The Beat Goes On

Big Mike Nawlins Phats
(2005, Blackstone) @ 320

Today I left my parents Grand Rapids, Michigan home to check The Beat Goes On, a record store in the middle of a (seemingly indefinite) going-out-of-business sale. I had first gone there four or five years ago on a blunt-fueled search for rap music in the city with DJ Prettyboi and was surprised to find discs like Al Kapone's Memphis Drama Vol 2 and Gangsta Pat albums from the early aughts. Most of it was too expensive to buy though (16.99+) so we walked out with some questionable no-name mixes with cracked cases. We were hunting for vinyl anyways, and they didn't have much to offer. Still, ripping off their Three 6 Mafia 12 x 12 promo posters was the closest we came to success outside of the smoke-filled car.

This year, I knew the store was going to offer me my only opportunity to cop some Twankle worthy bounty for yall. And the idea of irreversibility, of being located presently in a past one cannot return to, was enough for me to disobey the Buy No Records maxim imposed on this blog author ever since I decided to quit my job last summer.

Anyways, I got there. I leafed through the racks. My fingers felt the feeling of leafing, the memory of leafing, my eyes tightened to spy the diamonds in so much crap. For a while I lapsed into an obsessive state that lack of funds had temporarily shut down. Whenever I found something half-decent or even most-likely-less-than-half-decent-but-still-curiosity-sparking (like post tank Mr. Sev-on), I ran a cost-benefit analysis, applying the 25% of New, 40% of Used sale rules to the inflated tag price and weighing that against the value of listening twice, uploading, alphabetizing, storing, moving, case-breaking, case-replacing. Jewel cases crunch like the shells of cicadas. At least in the apartments I live in.

Meanwhile, some guy, as tall and white and lanky as I am, stood behind a camera and gave the store owner tips about how to perform in some in-progress video interview. "We're just talking, the camera isn't on". I couldn't tell if they were filming a public access commercial or this kid's undergraduate media studies homework. They spoke about the internet in a hilarious and alienated way that reminded me of my parents' facebook statuses and the smiley faces my dad inappropriately punctuates emails with. They talked about how vinyl has some value, some irreplaceability that "an itunes" doesn't. And this place, unlike the internet, has vinyl. Its in boxes on the floor and I already know better than to look there.

"What do you think has hurt you worse, the iTunes or the stealing, the Nero, the filesharing?"

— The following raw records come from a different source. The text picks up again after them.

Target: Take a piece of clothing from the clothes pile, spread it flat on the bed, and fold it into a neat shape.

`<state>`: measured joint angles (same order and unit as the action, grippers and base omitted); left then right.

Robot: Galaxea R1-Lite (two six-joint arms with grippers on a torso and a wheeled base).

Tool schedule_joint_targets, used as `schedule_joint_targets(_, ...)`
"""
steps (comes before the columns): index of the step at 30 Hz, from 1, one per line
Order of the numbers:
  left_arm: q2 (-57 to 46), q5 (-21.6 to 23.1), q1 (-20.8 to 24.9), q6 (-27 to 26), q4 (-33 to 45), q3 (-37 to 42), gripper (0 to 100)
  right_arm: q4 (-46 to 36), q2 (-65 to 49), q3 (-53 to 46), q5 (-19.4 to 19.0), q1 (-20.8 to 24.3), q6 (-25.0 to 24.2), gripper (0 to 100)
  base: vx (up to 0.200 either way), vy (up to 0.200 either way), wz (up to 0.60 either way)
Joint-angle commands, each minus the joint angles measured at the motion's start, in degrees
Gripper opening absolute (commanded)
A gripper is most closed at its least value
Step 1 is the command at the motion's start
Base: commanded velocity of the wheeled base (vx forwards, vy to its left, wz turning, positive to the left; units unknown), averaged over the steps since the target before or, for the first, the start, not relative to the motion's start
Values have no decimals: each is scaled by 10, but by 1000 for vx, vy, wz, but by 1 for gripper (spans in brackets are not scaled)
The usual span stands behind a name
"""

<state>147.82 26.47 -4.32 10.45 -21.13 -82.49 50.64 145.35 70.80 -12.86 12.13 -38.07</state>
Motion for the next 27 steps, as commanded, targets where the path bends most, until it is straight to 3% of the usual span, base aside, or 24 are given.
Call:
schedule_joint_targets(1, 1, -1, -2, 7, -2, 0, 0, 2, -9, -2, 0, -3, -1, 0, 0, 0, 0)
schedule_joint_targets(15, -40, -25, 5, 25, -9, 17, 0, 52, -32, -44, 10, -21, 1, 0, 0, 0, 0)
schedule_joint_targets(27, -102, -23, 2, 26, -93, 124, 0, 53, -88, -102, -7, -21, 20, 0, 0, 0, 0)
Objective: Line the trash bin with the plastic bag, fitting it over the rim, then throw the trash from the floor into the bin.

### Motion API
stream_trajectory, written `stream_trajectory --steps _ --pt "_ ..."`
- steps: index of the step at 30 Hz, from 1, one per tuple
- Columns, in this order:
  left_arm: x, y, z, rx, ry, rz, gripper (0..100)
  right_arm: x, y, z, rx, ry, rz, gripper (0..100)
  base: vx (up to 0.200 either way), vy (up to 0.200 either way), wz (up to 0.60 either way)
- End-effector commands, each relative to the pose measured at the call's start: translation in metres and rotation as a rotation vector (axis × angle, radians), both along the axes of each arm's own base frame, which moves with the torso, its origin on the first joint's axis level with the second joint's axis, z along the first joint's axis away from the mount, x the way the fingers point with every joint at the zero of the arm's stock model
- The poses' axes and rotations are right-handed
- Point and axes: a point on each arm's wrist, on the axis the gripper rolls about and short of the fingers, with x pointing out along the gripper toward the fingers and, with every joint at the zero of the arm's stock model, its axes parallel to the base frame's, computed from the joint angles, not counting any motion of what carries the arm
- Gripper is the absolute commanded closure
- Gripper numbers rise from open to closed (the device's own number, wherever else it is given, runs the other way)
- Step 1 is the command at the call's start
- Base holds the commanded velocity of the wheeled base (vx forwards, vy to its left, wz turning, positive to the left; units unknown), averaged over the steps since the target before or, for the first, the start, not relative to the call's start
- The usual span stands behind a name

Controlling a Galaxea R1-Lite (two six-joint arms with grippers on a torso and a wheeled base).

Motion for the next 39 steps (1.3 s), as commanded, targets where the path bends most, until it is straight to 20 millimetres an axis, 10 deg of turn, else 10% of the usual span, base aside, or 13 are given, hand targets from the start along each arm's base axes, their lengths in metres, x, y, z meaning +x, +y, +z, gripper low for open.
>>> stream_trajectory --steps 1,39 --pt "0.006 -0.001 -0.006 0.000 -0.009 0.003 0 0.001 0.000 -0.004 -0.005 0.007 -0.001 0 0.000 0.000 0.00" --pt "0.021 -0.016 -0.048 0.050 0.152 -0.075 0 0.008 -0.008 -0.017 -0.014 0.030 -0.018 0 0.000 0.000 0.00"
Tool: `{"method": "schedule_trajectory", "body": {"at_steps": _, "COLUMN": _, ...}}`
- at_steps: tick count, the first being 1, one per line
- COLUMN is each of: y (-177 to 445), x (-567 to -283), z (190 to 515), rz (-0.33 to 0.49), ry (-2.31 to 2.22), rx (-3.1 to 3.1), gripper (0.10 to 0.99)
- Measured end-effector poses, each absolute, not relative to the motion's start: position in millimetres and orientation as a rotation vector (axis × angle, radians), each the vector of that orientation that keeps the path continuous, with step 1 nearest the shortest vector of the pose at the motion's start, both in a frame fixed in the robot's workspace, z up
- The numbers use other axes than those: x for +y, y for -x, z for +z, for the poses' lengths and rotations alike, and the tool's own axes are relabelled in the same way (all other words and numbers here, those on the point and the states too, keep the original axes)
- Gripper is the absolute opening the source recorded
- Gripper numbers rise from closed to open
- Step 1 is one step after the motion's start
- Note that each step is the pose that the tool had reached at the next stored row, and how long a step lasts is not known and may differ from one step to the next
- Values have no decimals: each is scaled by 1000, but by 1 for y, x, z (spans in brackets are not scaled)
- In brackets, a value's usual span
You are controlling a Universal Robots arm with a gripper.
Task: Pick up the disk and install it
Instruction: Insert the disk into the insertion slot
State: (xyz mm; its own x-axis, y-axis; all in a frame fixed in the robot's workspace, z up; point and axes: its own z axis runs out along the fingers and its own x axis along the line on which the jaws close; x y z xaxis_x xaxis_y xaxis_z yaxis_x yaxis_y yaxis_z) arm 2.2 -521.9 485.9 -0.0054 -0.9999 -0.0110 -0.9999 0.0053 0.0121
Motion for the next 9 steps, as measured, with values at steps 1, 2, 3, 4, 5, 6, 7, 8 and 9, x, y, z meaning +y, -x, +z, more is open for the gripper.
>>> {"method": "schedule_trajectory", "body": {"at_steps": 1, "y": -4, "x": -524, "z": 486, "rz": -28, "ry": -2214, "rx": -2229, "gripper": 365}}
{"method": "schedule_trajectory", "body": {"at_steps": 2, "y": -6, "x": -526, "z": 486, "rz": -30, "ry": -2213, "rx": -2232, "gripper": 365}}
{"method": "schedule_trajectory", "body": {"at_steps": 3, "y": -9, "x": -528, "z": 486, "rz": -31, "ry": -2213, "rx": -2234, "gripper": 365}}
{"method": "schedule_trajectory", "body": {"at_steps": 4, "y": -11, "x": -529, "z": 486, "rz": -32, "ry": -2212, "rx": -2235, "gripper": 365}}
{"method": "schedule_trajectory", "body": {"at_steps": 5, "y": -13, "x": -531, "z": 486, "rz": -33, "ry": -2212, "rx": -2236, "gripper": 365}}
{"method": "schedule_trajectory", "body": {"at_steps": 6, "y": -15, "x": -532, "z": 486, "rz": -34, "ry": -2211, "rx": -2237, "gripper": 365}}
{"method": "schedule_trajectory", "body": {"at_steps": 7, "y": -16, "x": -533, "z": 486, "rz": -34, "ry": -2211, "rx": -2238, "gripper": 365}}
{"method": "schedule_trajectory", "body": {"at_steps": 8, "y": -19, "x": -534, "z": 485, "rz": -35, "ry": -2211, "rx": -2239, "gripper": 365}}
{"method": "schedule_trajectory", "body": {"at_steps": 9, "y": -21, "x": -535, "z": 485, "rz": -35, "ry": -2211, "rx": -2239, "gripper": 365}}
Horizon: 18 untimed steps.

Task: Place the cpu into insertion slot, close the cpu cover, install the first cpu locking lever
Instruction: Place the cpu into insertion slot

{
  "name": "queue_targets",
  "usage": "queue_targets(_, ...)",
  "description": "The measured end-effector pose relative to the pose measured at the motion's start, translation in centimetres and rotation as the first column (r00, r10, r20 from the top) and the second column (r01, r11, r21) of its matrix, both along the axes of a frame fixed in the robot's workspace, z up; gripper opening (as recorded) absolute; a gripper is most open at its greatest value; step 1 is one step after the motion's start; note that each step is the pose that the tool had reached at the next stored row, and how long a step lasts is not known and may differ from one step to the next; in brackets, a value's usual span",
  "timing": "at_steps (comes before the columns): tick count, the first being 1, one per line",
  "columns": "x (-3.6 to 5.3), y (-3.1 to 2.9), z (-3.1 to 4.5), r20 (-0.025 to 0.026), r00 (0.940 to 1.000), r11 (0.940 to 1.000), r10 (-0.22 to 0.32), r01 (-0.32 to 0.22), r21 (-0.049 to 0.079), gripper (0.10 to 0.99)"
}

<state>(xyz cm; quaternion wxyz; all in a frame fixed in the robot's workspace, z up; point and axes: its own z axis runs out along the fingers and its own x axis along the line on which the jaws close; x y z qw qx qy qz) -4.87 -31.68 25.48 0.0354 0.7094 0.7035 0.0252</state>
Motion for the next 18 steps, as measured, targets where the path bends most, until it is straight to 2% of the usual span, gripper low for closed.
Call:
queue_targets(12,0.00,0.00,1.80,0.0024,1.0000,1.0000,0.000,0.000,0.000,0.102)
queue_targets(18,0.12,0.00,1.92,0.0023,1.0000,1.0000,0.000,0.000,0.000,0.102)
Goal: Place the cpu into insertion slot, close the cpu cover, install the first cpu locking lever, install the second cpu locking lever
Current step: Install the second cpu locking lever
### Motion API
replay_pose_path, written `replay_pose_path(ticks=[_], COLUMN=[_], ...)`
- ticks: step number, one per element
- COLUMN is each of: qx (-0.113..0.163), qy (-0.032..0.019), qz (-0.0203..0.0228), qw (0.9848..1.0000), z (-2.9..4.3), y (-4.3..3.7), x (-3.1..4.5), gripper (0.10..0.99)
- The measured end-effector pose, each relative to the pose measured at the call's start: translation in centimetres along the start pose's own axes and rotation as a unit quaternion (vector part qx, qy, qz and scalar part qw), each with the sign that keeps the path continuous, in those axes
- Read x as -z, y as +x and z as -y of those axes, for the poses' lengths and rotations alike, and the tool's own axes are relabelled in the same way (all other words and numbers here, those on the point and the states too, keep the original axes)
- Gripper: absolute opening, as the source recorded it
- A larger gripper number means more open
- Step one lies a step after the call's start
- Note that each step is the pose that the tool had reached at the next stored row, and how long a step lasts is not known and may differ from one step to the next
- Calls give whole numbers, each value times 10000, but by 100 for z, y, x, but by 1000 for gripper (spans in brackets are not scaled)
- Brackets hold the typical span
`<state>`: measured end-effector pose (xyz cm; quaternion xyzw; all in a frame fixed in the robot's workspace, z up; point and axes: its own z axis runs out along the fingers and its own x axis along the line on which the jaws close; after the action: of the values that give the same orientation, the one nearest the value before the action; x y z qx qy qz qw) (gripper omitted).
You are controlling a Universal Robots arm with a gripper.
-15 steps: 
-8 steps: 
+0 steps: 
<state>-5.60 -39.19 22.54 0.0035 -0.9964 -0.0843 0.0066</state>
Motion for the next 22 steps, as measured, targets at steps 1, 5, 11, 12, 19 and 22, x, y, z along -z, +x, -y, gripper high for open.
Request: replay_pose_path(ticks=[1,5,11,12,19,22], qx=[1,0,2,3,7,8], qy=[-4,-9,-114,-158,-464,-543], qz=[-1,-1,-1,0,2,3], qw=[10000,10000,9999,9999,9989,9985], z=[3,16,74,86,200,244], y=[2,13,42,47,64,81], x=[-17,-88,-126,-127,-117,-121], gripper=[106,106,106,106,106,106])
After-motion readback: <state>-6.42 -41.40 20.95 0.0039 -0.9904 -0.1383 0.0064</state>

Meanwhile, I'm trying to figure out what is the most filesharable. My fingers have sifted through many good discs that I don't have, the Triple 6 Vol. 2 reissue, On the Outside Looking In, Chopper City. Stuff I have but don't have, stuff I know inside out. Laughing because I'm looking to buy something from this gentleman, but only so I can give it away. Sighing because if the right deal presented itself I would take loads off this guy. I would gut him, clean him out. There are things these sifting fingers can't resist. These Wicked Streets for 3 dollars. Buy 10 get 10 free. But the shift from 18 dollars to 13 doesn't do it. Should I tell him?

There are two other people in the store. One man is like a pint-sized bouncer. His red eyes meet mine every time I look towards him. I suspect he is like the Best Buy greeter. Maybe he's just one more of Michigan's long-term unemployed, looking for the feeling of work even without its traditional reward. The other is a woman, 30s, crutches. She keeps blocking the aisle.

There are stacks of CDs on top of the CDs. They all start falling down. The owner comes over and gives them a hard tap. "They were fine before people started mixing them up," he says. I'm not sure what he means, I can't dig without shifting them around. I continue to mix up his CDs.

I'm looking through 20 dollar DVDs. Luke video compilations, extended C-Murder advertisements, Adventures in Hollyhood. I want to absorb all the crap, find the crap's diamonds and share them with people lazier or less obsessed than myself. But the hunt is hopeless. I can't use more cracking shells and I wonder if this place ever moved good used records even before there was such a thing as an Ebay vulture.

I bought this excellent Big Mike record for the small advance in fidelity and another no-name mix with a cracked case, Best of DJ Melo-Mix Part 2. As I walked up to the counter the owner was answering another question.

"This is all I've been doing for 30 years. Ever since I was 18."

"No," he says, "I haven't thought about what I'll do next."

Time to make plans, I thought.


noz said...

Over thanksgiving I pulled a G-Slimm "Four Deuces" CD from the similarly going out of business (20% new/40% used) record store by my folks house in Delaware.

Scott said...

Maybe since rap cassettes survived well into the late 90's, music stores with a large stock of rap/R&B CD's might be the last to go. It's weird to imagine the day where buying music in a store is a rotary phone-style distant memory.

Thomas said...

Great post, I've been to a few CD stores going out of business lately and it always becomes immediately apparent exactly why they are going out of business. The shift from 18 to 13 does indeed not do it for most, including myself.